Background and Introduction:

Osmotic pressure is the force water exerts on the semi-permeable membrane (plasma membrane) surrounding the cell.  Water moves across the plasma membrane in response to an unequal distribution of dissolved solutes in the environment.  When a microorganism is placed into a hypotonic environment/medium in which the concentration of solute is lower outside the cell than inside the cell, water flows into the cell.  If this influx of water is uncontrolled, the cell may eventually burst.  Most bacteria, algae and fungi have rigid cell walls that allow them to tolerate and even enjoy a somewhat hypotonic environment.  Many microorganisms keep the solute concentration slightly higher in their protoplasm by synthesizing solutes that are compatible with their metabolism and growth, thus keeping their membrane pushed tightly against the cell wall.  By contrast, when microorganisms are placed into a hypertonic environment where the concentration of solute is higher outside the cell, water is lost from the cell resulting in dehydration, shrinkage of the plasma membrane and eventual death.  This is a process known as plasmolysis. 

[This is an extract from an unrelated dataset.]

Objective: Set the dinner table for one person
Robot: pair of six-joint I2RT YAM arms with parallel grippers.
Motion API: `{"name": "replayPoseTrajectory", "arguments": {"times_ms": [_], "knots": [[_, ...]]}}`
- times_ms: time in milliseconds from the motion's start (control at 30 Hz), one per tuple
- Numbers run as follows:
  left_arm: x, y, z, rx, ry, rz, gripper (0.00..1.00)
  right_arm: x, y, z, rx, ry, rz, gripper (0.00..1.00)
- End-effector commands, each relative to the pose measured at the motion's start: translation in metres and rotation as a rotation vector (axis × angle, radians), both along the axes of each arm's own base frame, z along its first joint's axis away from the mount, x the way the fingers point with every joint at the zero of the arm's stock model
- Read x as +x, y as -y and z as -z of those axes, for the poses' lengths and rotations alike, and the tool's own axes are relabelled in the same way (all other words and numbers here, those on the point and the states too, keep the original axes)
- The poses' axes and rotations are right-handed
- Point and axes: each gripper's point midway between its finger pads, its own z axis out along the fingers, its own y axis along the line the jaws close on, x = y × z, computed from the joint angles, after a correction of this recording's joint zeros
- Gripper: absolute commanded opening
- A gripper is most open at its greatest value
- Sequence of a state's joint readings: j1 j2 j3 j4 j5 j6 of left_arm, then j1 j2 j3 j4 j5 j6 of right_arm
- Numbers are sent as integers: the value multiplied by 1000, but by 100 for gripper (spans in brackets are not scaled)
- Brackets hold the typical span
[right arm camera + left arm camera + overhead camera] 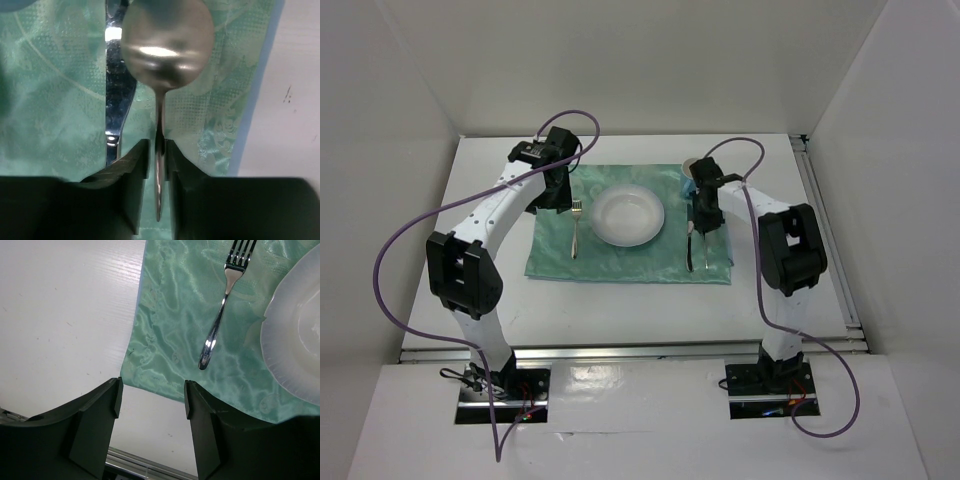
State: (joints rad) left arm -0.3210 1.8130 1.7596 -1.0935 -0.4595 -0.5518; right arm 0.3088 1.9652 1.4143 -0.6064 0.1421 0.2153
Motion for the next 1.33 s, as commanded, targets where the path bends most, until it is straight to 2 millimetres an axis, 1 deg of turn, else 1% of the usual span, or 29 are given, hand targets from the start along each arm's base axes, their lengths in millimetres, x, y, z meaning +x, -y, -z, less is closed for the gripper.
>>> {"name": "replayPoseTrajectory", "arguments": {"times_ms": [0, 33, 67, 133, 167, 233, 267, 300, 333, 367, 400, 433, 467, 567, 600, 633, 667, 700, 733, 767, 800, 867, 900, 933, 967, 1100, 1133, 1200, 1300], "knots": [[1, -4, -16, 0, 38, 0, 69, 24, 1, -31, 15, 101, 49, 43], [-1, -5, -16, 3, 29, 0, 69, 22, 3, -36, 7, 107, 54, 53], [-1, -5, -16, 3, 29, 0, 69, 21, 6, -47, 4, 132, 60, 57], [-1, -5, -16, 3, 29, 0, 69, 15, 7, -61, 17, 139, 80, 59], [-2, -5, -19, 0, 38, 0, 69, 9, 11, -78, 16, 164, 86, 59], [-2, -5, -19, 0, 38, 0, 69, 2, 16, -95, 41, 196, 123, 59], [-1, -4, -25, -12, 61, -11, 69, -3, 34, -97, 38, 201, 176, 61], [-1, -5, -24, -32, 58, -23, 69, -9, 45, -117, 53, 248, 222, 73], [1, -2, -27, -51, 67, -26, 69, -13, 56, -125, 73, 272, 301, 78], [-1, 0, -31, -71, 79, -28, 70, -16, 76, -131, 77, 296, 377, 85], [0, -1, -37, -89, 99, -32, 71, -29, 88, -144, 81, 338, 429, 92], [1, 6, -40, -126, 109, -17, 73, -35, 94, -151, 105, 357, 476, 99], [2, 10, -44, -148, 123, 2, 78, -39, 98, -162, 120, 382, 497, 99], [2, 17, -60, -215, 170, 32, 100, -65, 115, -186, 102, 435, 580, 99], [3, 20, -66, -230, 191, 51, 100, -71, 119, -201, 99, 478, 593, 99], [4, 25, -79, -266, 237, 80, 100, -75, 120, -206, 103, 487, 593, 99], [3, 28, -85, -288, 260, 92, 100, -78, 122, -212, 102, 510, 600, 99], [3, 27, -86, -298, 274, 102, 100, -84, 126, -225, 104, 551, 610, 99], [1, 33, -93, -334, 297, 124, 100, -88, 126, -229, 108, 559, 610, 99], [1, 35, -110, -353, 365, 153, 100, -91, 127, -234, 115, 575, 610, 99], [-1, 36, -111, -358, 376, 167, 100, -91, 127, -241, 119, 600, 601, 99], [-3, 37, -122, -370, 421, 188, 100, -97, 129, -255, 134, 652, 607, 99], [-5, 36, -135, -380, 473, 195, 100, -99, 130, -254, 134, 653, 607, 99], [-6, 36, -134, -381, 480, 196, 100, -100, 128, -260, 148, 679, 589, 99], [-7, 36, -140, -385, 499, 199, 100, -100, 127, -260, 140, 689, 559, 99], [-9, 30, -142, -387, 528, 179, 100, -103, 128, -256, 129, 680, 551, 99], [-7, 30, -145, -389, 540, 180, 100, -105, 130, -247, 112, 664, 558, 99], [-12, 33, -150, -408, 555, 196, 100, -107, 131, -257, 121, 711, 548, 99], [-12, 33, -155, -417, 574, 192, 100, -106, 126, -257, 143, 723, 513, 99]]}}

As can be seen, the osmotic concentration of the environment affects the water that is available to a microorganism.  The greater the solute concentration of the environment, the less readily available the water.  Some prokaryotes can maintain the availability of water in environments with high solute concentrations (hypertonic environments) by increasing the solute concentration within the cell.  Microorganisms that can do this and thus tolerate hypertonic environments are osmotolerant.  Osmotolerant bacteria, such as Staphylococcus aureus can grow in a wide variety of environments with varying osmotic pressures.  In fact this bacteria can be cultured in media containing sodium chloride (NaCl) concentrations as high as 3M. 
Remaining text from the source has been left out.